Determining clinically relevant features in cytometry data using persistent homology
Cytometry experiments yield high-dimensional point cloud data that is difficult to interpret manually. Boolean gating techniques coupled with comparisons of relative abundances of cellular subsets is the current standard for cytometry data analysis. However, this approach is unable to capture more subtle topological features of data, especially if those features are masked by data transforms. We propose that persistent homology, a mathematical technique for summarizing the topology of a dataset, will be capable of uncovering systematic topological differences between differing sources of data. Publicly available cytometry data describing non-naïve CD8+ T-cells in COVID-19 patients and healthy controls motivates our method, and we show that systematic structural differences exist between protein expressions in COVID-19 patients and healthy controls.

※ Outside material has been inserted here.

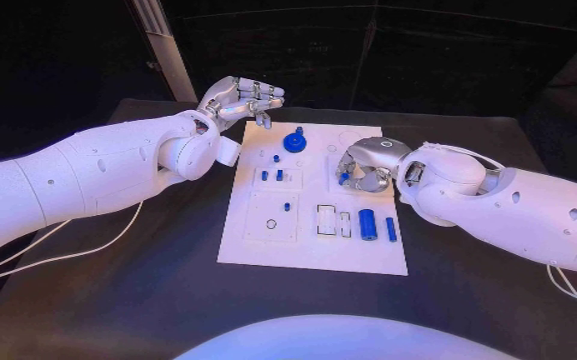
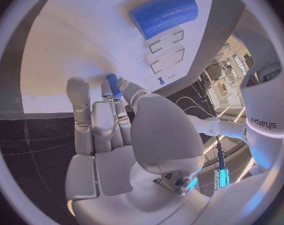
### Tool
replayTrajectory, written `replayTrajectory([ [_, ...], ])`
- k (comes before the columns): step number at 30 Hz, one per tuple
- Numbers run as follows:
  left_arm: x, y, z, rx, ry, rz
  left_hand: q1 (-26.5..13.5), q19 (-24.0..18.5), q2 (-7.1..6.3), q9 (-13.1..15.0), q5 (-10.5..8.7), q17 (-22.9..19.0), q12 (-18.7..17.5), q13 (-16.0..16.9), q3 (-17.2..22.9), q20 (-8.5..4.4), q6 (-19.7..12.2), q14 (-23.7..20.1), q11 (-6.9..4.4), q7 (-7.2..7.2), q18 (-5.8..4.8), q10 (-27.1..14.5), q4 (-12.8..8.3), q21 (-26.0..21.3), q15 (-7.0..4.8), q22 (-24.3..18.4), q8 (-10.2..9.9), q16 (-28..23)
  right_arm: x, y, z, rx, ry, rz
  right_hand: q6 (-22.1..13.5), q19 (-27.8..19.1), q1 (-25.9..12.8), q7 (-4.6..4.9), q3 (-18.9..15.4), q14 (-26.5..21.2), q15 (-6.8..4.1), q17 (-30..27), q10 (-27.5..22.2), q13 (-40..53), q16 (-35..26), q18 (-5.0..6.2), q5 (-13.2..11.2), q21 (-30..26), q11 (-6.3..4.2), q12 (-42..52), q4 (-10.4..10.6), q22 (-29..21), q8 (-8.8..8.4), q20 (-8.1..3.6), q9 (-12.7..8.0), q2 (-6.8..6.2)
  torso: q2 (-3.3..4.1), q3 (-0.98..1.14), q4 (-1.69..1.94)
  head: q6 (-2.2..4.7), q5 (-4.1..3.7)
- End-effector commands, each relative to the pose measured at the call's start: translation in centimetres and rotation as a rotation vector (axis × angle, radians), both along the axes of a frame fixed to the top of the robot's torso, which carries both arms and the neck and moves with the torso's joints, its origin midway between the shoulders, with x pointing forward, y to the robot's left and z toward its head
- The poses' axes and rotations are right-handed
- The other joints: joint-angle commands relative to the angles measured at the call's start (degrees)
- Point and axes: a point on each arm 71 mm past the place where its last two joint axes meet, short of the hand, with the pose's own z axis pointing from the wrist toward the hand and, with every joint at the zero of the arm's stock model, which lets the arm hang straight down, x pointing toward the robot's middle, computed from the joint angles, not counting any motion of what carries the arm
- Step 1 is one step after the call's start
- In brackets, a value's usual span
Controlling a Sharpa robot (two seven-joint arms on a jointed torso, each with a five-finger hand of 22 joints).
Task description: Assemble the parts on the task board
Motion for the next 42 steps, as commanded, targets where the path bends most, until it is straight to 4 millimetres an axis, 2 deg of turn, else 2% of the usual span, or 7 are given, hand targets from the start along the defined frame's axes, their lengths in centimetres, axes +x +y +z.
replayTrajectory([
  [1, 0.0, -0.1, 0.1, -0.006, 0.000, -0.012, 0.2, -0.4, 0.09, -0.1, -0.06, -0.1, 0.3, -0.1, 0.1, 0.05, 0.0, -0.3, -0.03, 0.12, 0.77, -0.5, -0.1, -0.3, 0.05, -0.1, 0.4, -0.1, 0.1, 0.0, 0.0, -0.011, -0.001, -0.001, 1.2, 0.5, 1.0, -0.19, 1.2, 1.0, -0.52, 0.3, 1.1, 0.2, 0.4, -1.16, -1.1, 0.5, -0.25, -0.2, -0.4, 0.6, 0.49, -0.10, 0.1, 0.67, 0.01, 0.00, -0.06, -0.03, -0.06],
  [4, 0.0, -0.1, 0.1, -0.006, 0.000, -0.012, 0.2, -0.4, 0.09, -0.1, -0.06, -0.1, 0.3, -0.1, 0.1, 0.05, 0.0, -0.3, -0.03, 0.12, 0.77, -0.5, -0.1, -0.3, 0.05, -0.1, 0.4, -0.1, 0.1, 0.1, 0.2, 0.003, -0.022, -0.007, 2.4, 0.9, 1.7, -0.32, 2.8, 1.1, -0.72, 0.8, 2.2, 0.4, 0.9, -1.32, -2.7, 1.2, -0.49, -0.3, -0.9, 1.6, 0.98, -0.34, 0.3, 1.52, 0.01, -0.01, -0.04, -0.25, -0.11],
  [9, 0.0, -0.1, 0.1, -0.006, 0.001, -0.012, 0.2, -0.4, 0.09, -0.1, -0.06, -0.1, 0.3, -0.1, 0.1, 0.05, 0.0, -0.3, -0.03, 0.12, 0.77, -0.5, -0.1, -0.3, 0.05, -0.1, 0.4, -0.1, 0.1, 0.2, 0.5, 0.030, -0.055, -0.006, 2.6, 1.0, 1.9, -0.27, 4.1, 1.1, -0.74, 1.1, 2.6, 0.4, 1.1, -1.41, -2.8, 1.5, -0.48, -0.8, -1.2, 2.1, 0.98, -0.43, 0.2, 1.74, -0.02, -0.01, -0.03, -0.31, -0.18],
  [17, 0.0, 0.0, 0.1, -0.005, 0.001, -0.010, 0.2, -0.4, 0.09, -0.1, -0.06, -0.1, 0.3, -0.1, 0.1, 0.05, 0.0, -0.3, -0.03, 0.12, 0.77, -0.5, -0.1, -0.3, 0.05, -0.1, 0.4, -0.1, -0.4, 0.2, 1.0, 0.083, -0.059, -0.004, 2.4, 0.9, 1.4, 0.02, 5.0, 1.1, -0.57, 1.1, 2.4, 0.3, 1.2, -1.44, -2.8, 1.7, -0.24, -1.6, -1.5, 2.3, 0.66, -0.36, 0.0, 1.14, -0.09, -0.03, 0.00, -0.26, -0.25],
  [29, -0.1, 0.1, 0.1, -0.004, 0.003, -0.009, 0.2, -0.4, 0.09, -0.1, -0.06, -0.1, 0.3, -0.1, 0.1, 0.05, 0.0, -0.3, -0.03, 0.12, 0.77, -0.5, -0.1, -0.3, 0.05, -0.1, 0.4, -0.1, -2.9, -0.1, 3.0, 0.188, -0.035, 0.009, 2.0, 0.8, 0.8, 0.25, 5.5, 1.1, -0.39, 1.0, 2.0, 0.2, 1.2, -1.45, -2.8, 1.8, 0.01, -2.3, -1.5, 2.3, 0.28, -0.20, -0.1, 0.49, -0.10, -0.09, -0.03, 0.04, -0.24],
  [35, -0.1, 0.0, 0.1, -0.005, 0.004, -0.011, 0.1, -0.4, 0.10, -0.1, -0.06, -0.1, 0.4, -0.1, 0.1, 0.06, 0.0, -0.3, -0.03, 0.13, 0.77, -0.5, -0.1, -0.3, 0.06, -0.1, 0.4, -0.1, -4.1, 1.7, 4.2, 0.261, -0.041, 0.078, 1.9, 0.8, 0.8, 0.29, 5.7, 1.1, -0.35, 1.1, 2.0, 0.2, 1.2, -1.45, -2.7, 1.9, 0.04, -2.5, -1.6, 2.4, 0.20, -0.17, -0.2, 0.38, -0.04, -0.07, 0.13, 0.06, -0.03],
  [42, 0.0, -0.3, 0.1, -0.007, 0.004, -0.017, 0.1, -0.4, 0.10, -0.1, -0.06, -0.1, 0.4, -0.1, 0.1, 0.06, 0.0, -0.3, -0.02, 0.13, 0.77, -0.5, -0.1, -0.3, 0.06, -0.1, 0.4, -0.1, -4.9, 6.5, 4.5, 0.326, -0.007, 0.208, 1.8, 0.7, 0.8, 0.39, 6.0, 1.1, -0.30, 1.1, 1.9, 0.2, 1.3, -1.42, -2.5, 1.9, 0.13, -2.7, -1.7, 2.3, 0.08, -0.12, -0.2, 0.33, 0.03, -0.12, 0.12, -0.20, 0.70],
])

Our method identifies proteins of interest given their importance to an XGBoost classifier to pass to a kernel-density estimator (KDE). We then compute persistence diagrams on points sampled from the KDEs. The resulting persistence diagrams identify regions in cytometry datasets of differing density with the $H_0$ barcodes, and identify geometric structures composed of loops, which are representative of length scales in the data, with the $H_1$ barcodes. We calculated Wasserstein distances between these persistence diagrams for random pairs of healthy controls and COVID-19 patients and found that systematic structural differences exist between COVID-19 patients and healthy controls in the expression data for T-bet, Eomes, and Ki-67. Further analysis shows that expression of T-bet and Eomes are significantly downregulated in COVID-19 patient non-naïve CD8+ T-cells compared to healthy controls. This counter-intuitive finding might indicate that Effector CD8+ T-cells are less prevalent in COVID-19 patients than healthy controls. This method is applicable to any cytometry dataset to discover novel topological insights that would be difficult to ascertain with a standard gating strategy or with large batch effects in the data.